Congratulations on successfully converting a PyTorch model to the ONNX format and running inference with it!

By completing this process, you have seen firsthand how to decouple your model from its original training framework. Your model is no longer just a PyTorch artifact; it is now in a standardized format that can be deployed across a multitude of environments that support the ONNX standard.
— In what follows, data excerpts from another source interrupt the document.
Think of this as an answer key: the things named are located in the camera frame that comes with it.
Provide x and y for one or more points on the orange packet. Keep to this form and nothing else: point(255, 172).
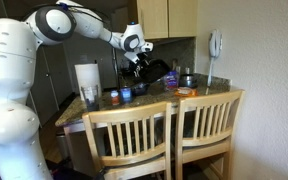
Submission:
point(194, 93)

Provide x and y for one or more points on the blue can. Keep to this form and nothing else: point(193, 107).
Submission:
point(126, 95)

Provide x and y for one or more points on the clear glass cup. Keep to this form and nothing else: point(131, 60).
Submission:
point(90, 98)

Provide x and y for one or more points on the narrow wooden wall cabinet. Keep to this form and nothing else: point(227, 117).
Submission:
point(120, 18)

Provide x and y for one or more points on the white paper towel roll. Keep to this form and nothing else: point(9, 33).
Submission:
point(87, 75)

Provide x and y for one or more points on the light wooden upper cabinet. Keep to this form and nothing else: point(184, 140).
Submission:
point(164, 18)

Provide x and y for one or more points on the small white shaker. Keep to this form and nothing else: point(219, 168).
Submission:
point(187, 70)

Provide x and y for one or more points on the white food item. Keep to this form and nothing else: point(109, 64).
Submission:
point(185, 90)

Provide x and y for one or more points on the grey closet door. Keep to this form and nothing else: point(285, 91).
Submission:
point(50, 83)

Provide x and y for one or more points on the black rectangular plastic dish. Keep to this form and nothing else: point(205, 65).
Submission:
point(157, 70)

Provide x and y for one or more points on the small black bowl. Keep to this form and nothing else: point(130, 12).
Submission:
point(140, 88)

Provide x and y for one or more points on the brown bottle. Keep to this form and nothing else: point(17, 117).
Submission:
point(174, 64)

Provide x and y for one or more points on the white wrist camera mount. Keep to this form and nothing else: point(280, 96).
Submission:
point(147, 46)

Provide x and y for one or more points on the orange pill bottle white cap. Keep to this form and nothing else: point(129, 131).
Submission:
point(115, 98)

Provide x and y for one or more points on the white wall phone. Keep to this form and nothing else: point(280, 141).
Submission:
point(215, 43)

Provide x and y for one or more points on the grey trash bin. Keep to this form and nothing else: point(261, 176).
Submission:
point(62, 145)

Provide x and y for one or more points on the light wooden slat chair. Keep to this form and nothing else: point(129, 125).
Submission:
point(130, 113)
point(207, 101)

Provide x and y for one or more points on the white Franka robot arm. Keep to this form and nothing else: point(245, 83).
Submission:
point(10, 100)

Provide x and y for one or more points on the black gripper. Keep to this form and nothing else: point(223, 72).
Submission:
point(140, 65)

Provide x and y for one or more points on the grey refrigerator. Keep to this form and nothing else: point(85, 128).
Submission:
point(105, 63)

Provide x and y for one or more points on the small metal pot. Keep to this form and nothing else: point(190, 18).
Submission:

As another practical example, the optional section of this notebook showed you how to take this portability a step further by converting the ONNX model into a TensorFlow representation and running inference with it.


This is a key step in preparing your models, making them more versatile and efficient for production environments. You are now equipped with a vital skill for bridging the gap between model development and real-world deployment.